A recent Australian research study on how crocodile carcasses decompose in water has important implications for fossilization.1

The researchers were seeking to better understand the processes operating on a skeleton after the flesh decomposes, affecting such things as how much of the skeleton remains, and how much stays articulated (the bones aligned together as in life).

If e.g. the top of the long leg bone or femur is found well away from its hip socket, that part of the skeleton has become disarticulated. A fossil skeleton in which the bones were scattered around would be completely disarticulated.

Crocodiles were chosen as they are commonly found as fossils worldwide, and are often found to have excellent skeletal articulation and completeness.

For the experiment, eight dead Australian saltwater crocodiles, Crocodylus porosus, were placed in tanks of fresh water. These are the largest living reptiles, and can be huge; for this study, juveniles were used.

Three different treatments were then used to assess how the rate and timing of burial affected the decomposition process.

  1. Two carcasses were immediately buried under 20 cm (8 inches) of fine-grained sand, simulating rapid burial.
  2. Three were allowed to ‘bloat and float’ uncovered until they sank to the bottom weeks later.
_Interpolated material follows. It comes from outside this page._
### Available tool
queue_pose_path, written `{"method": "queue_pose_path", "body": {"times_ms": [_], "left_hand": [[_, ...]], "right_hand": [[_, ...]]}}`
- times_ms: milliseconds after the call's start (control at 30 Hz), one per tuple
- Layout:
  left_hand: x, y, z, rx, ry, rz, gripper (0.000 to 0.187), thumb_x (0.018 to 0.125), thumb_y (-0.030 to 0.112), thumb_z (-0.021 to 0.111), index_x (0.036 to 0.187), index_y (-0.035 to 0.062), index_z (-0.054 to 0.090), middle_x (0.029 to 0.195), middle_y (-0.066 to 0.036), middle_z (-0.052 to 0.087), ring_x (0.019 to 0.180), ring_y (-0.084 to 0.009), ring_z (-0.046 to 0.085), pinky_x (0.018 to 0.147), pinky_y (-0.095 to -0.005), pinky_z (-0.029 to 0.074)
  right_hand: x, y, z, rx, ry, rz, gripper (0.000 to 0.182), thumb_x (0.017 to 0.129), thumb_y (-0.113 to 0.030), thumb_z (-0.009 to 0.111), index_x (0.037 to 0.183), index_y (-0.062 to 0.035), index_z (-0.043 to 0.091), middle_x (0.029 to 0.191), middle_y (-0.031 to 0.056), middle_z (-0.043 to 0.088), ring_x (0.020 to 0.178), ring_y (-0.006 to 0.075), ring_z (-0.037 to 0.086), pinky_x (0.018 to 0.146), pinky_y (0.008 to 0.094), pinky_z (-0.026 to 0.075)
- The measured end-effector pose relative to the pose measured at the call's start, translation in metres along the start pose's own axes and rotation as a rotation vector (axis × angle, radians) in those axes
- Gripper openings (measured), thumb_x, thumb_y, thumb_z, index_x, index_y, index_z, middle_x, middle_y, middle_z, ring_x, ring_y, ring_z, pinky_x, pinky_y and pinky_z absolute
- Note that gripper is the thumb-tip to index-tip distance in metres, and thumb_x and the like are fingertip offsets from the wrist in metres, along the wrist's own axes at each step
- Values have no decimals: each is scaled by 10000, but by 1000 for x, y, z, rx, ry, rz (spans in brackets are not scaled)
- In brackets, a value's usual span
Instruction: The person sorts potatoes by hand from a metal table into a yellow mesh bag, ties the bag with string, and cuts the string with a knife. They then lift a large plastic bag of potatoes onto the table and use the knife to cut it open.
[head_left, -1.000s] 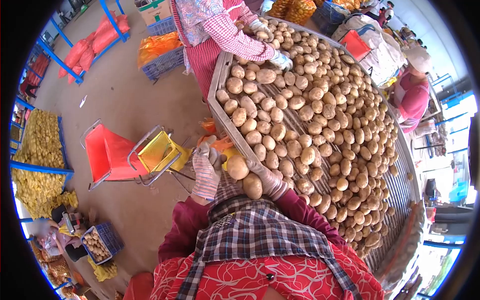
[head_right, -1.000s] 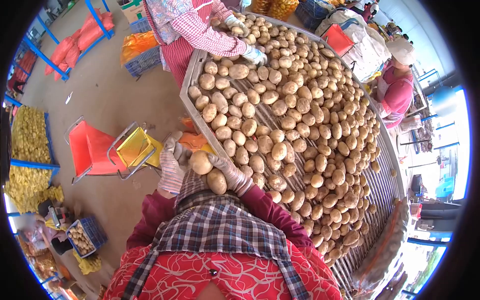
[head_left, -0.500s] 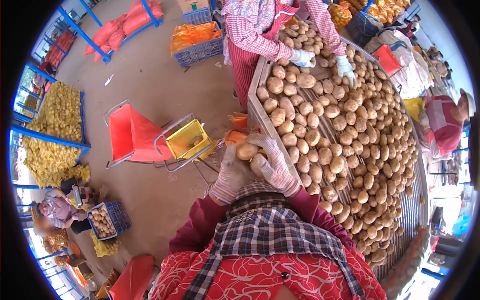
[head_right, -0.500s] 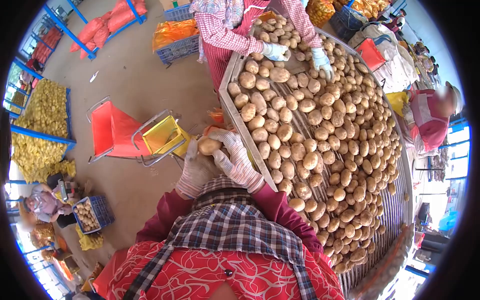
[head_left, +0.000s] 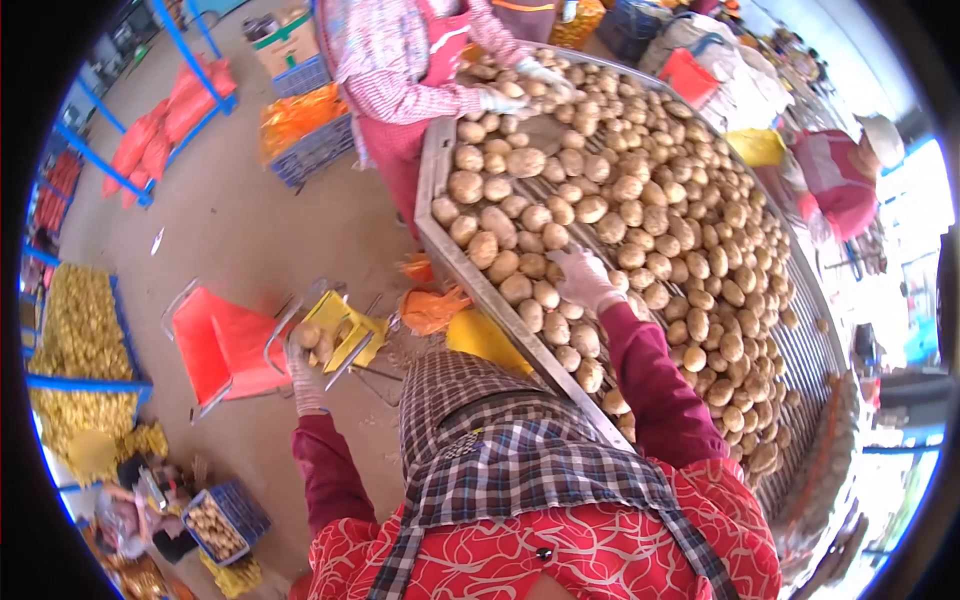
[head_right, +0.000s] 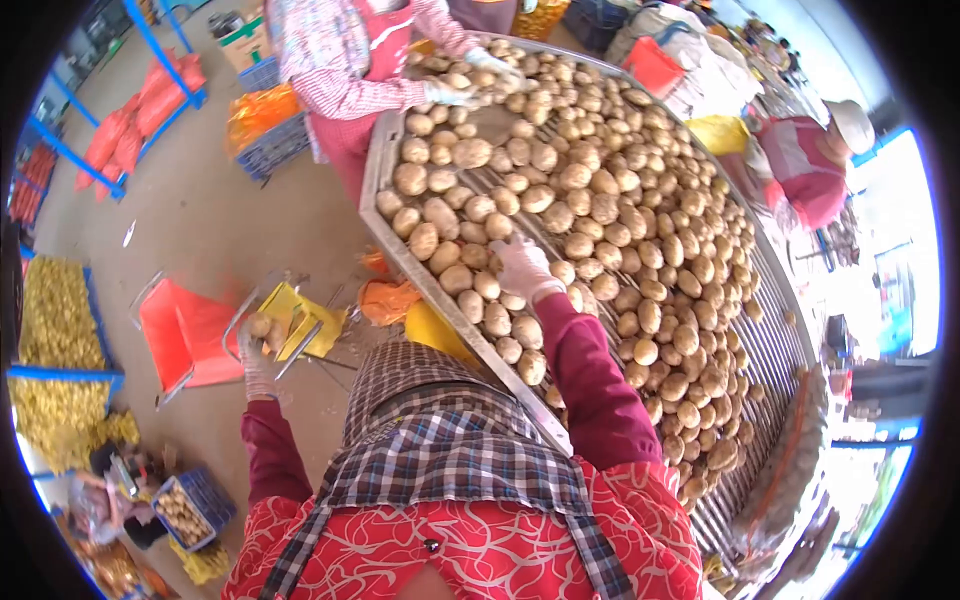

At this time they were covered with 20 cm of fine-grained sand, simulating delayed burial.
  3. Three were not buried at any stage.

Some interesting findings

Sabena Jane Blackbird / Alamy Stock Photocrocs-skeleton

All crocodiles in Treatments 2 and 3 bloated and rose within 3–5 days, and remained afloat on average for 32 days. This shows how quickly the carcass would have to be buried after death to be significantly preserved.

At the end of the experiment, for crocodiles in Treatments 2, and 3 “…most of the axial skeleton, forelimbs, and hindlimbs were either partially articulated or disarticulated”.2

The 20 cm of fine-grained sand used to initially bury the crocodiles in Treatment 1 was insufficient to keep one of them buried, and on day 12 it made a ‘bloat and float’ escape from the sediment (it was reburied the next day).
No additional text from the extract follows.